In this work, we used the data collected from SCA to illustrate our approaches to working with GA data. The current version of this website was designed based on participatory design principles and was launched in January 2021. Funded by the University of Melbourne, this information portal is a legacy of an initiative established by the Australian Government between 2011 and 2019 to support stem cell researchers to develop novel diagnostic, therapeutic and biotechnological applications [27]. GA was installed on the website to gain a glance at the usage of the site, and to allow research activities for understanding users better and further improving the website. In this paper, we used the data collected in February 2021 from GA. Although the COVID-19 epidemic might affect the behaviors of website visitors in this period, it did not hinder the demonstration of the analysis of navigation flows and user activities based on these data. Ethics approval was not required because GA reported aggregated data and no data of individuals were involved.

2.2. Device and Traffic Types

GA classifies web traffic into three different categories, desktop, tablet and mobile, based on the types of devices used by web visitors. These data have been used in other research as well; however, we need to mention that some parts of these data were merged for better partitioning navigation flows in our work. Since both desktop and tablet devices usually share some characteristics, such as a larger screen compared with mobile devices and similar screen size ratios, a desktop version of a website was displayed on both types of devices. Another consideration was that tablet traffic had only a relatively small volume of traffic. As such, the data of desktops and tablets were merged in our analyses. The two-sided independent t-test was used to statistically test the differences of metrics between two device types.

Additionally, we adopted three different traffic types offered with GA, namely direct traffic, referral traffic and organic traffic, to guide us to differentiate the traffic originating from various sources. Traffic types can help to determine how users get to know the websites. Direct traffic refers to direct access to websites through web addresses, bookmarks and browsing histories, and such traffic is directly initiated by users. Referral traffic denotes visits that are referred with social media posts or other external websites (such as from a link on a web page). Organic traffic refers to the traffic brought with search engines, i.e., a web page is returned in a search result and a user clicks on the link in the list of the search results. One-way ANOVA was used to examine the differences among three types of traffic statistically.

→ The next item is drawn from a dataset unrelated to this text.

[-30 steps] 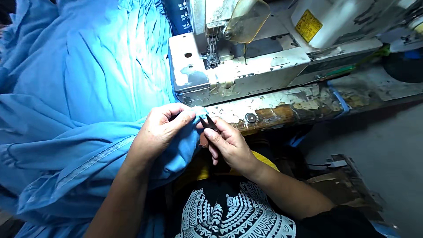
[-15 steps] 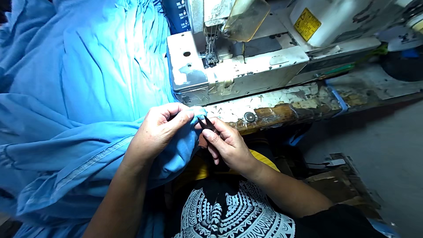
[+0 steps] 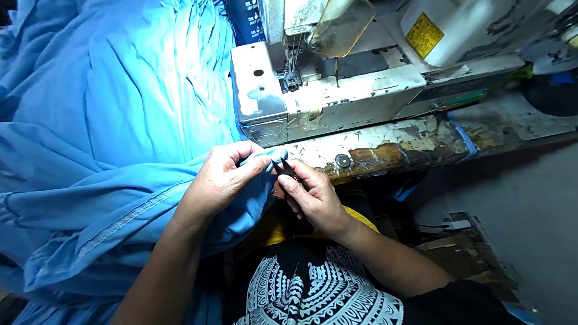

2.3. Working with Paths of Web Pages

Web browsers use web addresses (technically known as Uniform Resource Locators, URLs) to load web pages on the internet. Figure 1 shows an example of the format of URLs. Common parts of a URL include a domain name (host name) representing the identity of a website and the path section. Many types of data recorded in GA are corresponding to the path section of web addresses, and these paths contain information for understanding what readers seek. For example, the URL in Figure 1 denotes a web page of SCA read by a user. The path can be split into segments with the slash symbol (/) and these segments show a hierarchy of information like the folder structures in computers. In modern websites, the first left-most segment usually represents the top-level category of the web page, the second segment represents the sub-category and so on. The last path segment depicts the name of the web page. While this interpretation of path segments is only a convention, many websites follow this convention in hopes of gaining more traffic from search engines. In addition, this can help researchers to analyze the navigations from one category to another.

With this category information, the path of a web page can be used for aggregating navigation data. Table 2 shows the examples of these web page paths and their numbers of page views as recorded with GA. Using the path segments, we derive their top categories and sub-categories as listed in the second and third columns. In this way, we started to observe the total number of views at a page level and aggregated the numbers up to the top level of categories; therefore, this is considered a bottom-up analysis. Using the path “/conditions/explore/osteoarthritis/” as one example, it represents a web page named “osteoarthritis” in the “explore” sub-category inside the “conditions” category and this page had 68 views. We can also view the numbers at the category level instead of the page level. With the same example, the “conditions” category had 74 + 68 = 142 views as both “osteoarthritis” and “spinal-cord-injuries” pages contributed to the total. Additionally, it is worth mentioning that paths are case-sensitive by definition and we had to convert them to lowercase, so that computers could treat spellings with different cases as the same category, which made aggregations easier. Leveraging this method, we can evaluate the popularity of web pages and their multiple levels of categories by evaluating the aggregated numbers of views. Considering these numbers may not be intuitive at the first glance, we created Treemap visualizations to further illustrate the data (discussed in Section 3.2).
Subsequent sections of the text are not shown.